Au niveau du Haj, la relation entre le consommateur et le voyagiste est réglementée. Laquelle réglementation a évolué progressivement. Aujourd'hui, le nombre de problèmes purement Haj se réduit. En janvier 2003, avec l'aide de M.Mergaoui, directeur des établissements touristiques, on a rendu public un communiqué de presse stipulant que le ministère du Tourisme met en garde les agences de voyage contre le non respect des dispositions contractuelles relatives au pèlerinage et annonce des sanctions sévères à l'encontre des voyagistes qui ne respectent pas les clauses du contrat. Après le Haj, nous avons effectivement procéder à cinq retraits définitifs de licences. Toutes les agences qui ont vendu des places qu'elles n'avaient pas, sciemment en de mauvaises fois, ont été se sont vues retirées leurs licences. Notre espoir est qu'avec les sanctions qu'on a prises aux mois de mai et de juin, le Haj 2004 se passera dans de bonnes conditions.
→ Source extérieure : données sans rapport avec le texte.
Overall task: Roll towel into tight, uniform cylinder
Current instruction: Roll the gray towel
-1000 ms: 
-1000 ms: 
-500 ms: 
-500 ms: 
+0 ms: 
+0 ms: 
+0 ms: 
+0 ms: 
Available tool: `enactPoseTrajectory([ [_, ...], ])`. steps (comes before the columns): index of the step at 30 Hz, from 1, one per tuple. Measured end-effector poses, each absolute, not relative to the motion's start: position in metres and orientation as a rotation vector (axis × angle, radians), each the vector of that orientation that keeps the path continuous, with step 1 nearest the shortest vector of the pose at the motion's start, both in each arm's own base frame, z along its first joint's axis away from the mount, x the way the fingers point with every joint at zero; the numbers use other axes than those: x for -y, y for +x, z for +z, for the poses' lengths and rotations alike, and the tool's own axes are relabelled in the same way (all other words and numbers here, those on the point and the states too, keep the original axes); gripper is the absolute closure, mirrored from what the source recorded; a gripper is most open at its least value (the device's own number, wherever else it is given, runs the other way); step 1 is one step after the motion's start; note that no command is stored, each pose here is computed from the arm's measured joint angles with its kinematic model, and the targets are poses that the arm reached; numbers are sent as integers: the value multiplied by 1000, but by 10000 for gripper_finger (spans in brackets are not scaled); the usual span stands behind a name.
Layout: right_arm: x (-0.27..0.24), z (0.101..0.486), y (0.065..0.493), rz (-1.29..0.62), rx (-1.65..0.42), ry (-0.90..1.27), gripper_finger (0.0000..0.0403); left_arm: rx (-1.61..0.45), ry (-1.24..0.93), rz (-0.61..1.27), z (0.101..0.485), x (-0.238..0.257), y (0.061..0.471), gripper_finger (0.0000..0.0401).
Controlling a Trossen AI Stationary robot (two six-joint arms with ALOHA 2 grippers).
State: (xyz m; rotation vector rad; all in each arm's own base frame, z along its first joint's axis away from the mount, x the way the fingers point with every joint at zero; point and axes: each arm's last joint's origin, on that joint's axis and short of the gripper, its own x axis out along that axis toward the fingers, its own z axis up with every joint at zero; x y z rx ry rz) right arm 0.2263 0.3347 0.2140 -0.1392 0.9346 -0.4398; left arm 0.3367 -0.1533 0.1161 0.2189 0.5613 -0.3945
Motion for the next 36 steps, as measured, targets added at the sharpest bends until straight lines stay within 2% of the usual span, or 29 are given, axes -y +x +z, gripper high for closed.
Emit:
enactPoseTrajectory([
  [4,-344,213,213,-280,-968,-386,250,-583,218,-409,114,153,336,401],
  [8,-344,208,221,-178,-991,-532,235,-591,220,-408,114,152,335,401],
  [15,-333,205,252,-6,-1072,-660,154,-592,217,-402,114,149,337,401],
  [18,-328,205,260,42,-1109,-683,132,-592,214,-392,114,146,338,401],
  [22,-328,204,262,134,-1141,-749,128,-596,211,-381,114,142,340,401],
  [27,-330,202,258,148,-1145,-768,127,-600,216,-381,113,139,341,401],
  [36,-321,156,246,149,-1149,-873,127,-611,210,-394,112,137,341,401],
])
Au niveau de la Omra, les professionnels ont toujours soutenu l'idée selon laquelle si on commence à réglementer la Omra, pourquoi ne pas faire autant pour les Marocains qui voyagent en Turquie ou en Egypte. Cela dit nous allons étudier quant même la possibilité d'adopter une démarche basée sur un cahier de charges avec des clauses claires en la matière. Ce qui ouvre la voie à des sanctions administratives pour protéger les consommateurs de ce produit. Le rôle du ministère se limite aux sanctions administratives, les consommateurs devant recourir à la justice pour défendre leurs intérêts
Un petit mot sur le tableau de bord du secteur touristique marocain?
A ce sujet il convient d'annoncer deux faits majeurs: il y aura à partir du mois de décembre prochain une réforme de la méthode de communication des statistiques touristiques. L'essentiel consistera en quelques chiffres et statistiques accompagnés d'analyse pour faire ressortir les faits saillants, les causes et effets. En second lieu, nous avons convenu avec la Fédération nationale du tourisme d'annoncer la création immédiate de l'Observatoire marocain de la compétitivité et des coûts, et ce avant la fin de l'exercice 2003. Grosso modo, ce sont les professionnels qui auront la tâche de définir, de concevoir et d'orienter le tableau du bord annuel du secteur avec l'aide du département de tutelle.